Will it improve though? I’m not a GPT hater or denier, but how do you even predi...

xherberta · on Feb 4, 2023

> What if a learning dataset simply has not enough info for a correct answer to have a greater weight than all the “con” noise?

Indeed. I wonder what happens as available training data shifts from purely human-generated (now) to largely AI-generated (soon). Is this an information analogue to the “gray goo” doomsday that an uncontrolled self-replicating nano device could cause?

>can it answer “I don’t know this” Such a fabulous question. This statement likely appears infrequently in the training data.

fennecfoxy · on Feb 7, 2023

>can it answer “I don’t know this” Afaik this is one of the more newer ways of training ML models, I've been looking into using it myself for a few things.

A lot of models were trained to provide some quantifiable output 100% of the time, even if that output was wrong. Ie image recognition models "82.45% certain that is a dog", whereas it makes _all_ the difference for it to be able to say "82.42% certain that is a dog and 95.69% certain I don't know what that is" to indicate that the image has many features of a dog, but not enough for it to be more certain that it is a dog than isn't. It's the negative test problem I guess; us devs often forget to do it too.

In a way I wonder if that's how some of the systems in our brains work as well; ie we evolved certain structures to perform certain tasks, but when those structures fail to determine an action, the "I don't know" from that system can kick back into another. Thing like the fear response: brain tries to identify dark shadow & can't, kicks back to evolutionary defence mechanisms of be scared/cautious feel fear as it's saved the skins of our forebears.

shmoogy · on Feb 4, 2023

Isn't that what the thumbs up/down are for? Some kind of annotating that can be used to improve future iterations of training ? They've got millions of people feeding potentially billions of queries, probably tons of feedback - would this not result in an improvement over time?

wruza · on Feb 4, 2023

Assuming that the existing corpus was already coherent with what experts find true (afaik, they used all available books and common knowledge resources), why would any amount of additional corrective statements make a difference for a retrained model? It’s not that our written knowledge was wrong all the time and we tolerated it until mid 2022.

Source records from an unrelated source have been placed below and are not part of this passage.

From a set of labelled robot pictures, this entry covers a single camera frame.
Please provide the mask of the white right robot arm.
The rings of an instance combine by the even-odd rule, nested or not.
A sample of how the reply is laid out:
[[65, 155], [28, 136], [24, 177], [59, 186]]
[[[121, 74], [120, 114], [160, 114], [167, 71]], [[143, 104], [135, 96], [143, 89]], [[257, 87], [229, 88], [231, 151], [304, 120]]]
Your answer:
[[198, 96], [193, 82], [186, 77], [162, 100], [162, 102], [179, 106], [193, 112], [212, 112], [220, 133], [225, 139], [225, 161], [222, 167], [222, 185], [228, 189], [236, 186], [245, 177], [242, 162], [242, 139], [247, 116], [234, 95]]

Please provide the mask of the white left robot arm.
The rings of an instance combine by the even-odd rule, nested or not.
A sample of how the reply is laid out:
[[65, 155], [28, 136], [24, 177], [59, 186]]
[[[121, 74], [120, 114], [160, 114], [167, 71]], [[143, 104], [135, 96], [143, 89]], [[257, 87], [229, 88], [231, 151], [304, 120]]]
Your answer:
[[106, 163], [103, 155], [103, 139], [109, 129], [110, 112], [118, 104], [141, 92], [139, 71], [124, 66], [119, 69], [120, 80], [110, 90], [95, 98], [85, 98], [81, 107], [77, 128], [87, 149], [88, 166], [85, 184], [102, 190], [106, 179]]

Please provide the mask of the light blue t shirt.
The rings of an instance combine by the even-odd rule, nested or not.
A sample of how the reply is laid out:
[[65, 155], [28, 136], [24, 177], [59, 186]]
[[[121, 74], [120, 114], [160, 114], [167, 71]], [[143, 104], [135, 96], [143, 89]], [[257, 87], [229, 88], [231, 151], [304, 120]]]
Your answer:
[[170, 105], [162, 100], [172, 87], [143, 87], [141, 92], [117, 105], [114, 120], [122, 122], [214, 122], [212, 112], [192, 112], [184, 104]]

I don’t really understand how it works, how its iterations are different or what the roadmap is. But what I managed to learn (better say feel) about LLMs isn’t very consistent with such linear predictions.

Well, maybe it will use downvotes as anti-prompts? Existing sources must have had votes too, but it was probably only a subset. Maybe the current iteration didn’t rank by vote at all, so the next one will really shine? Guess we’ll see soon.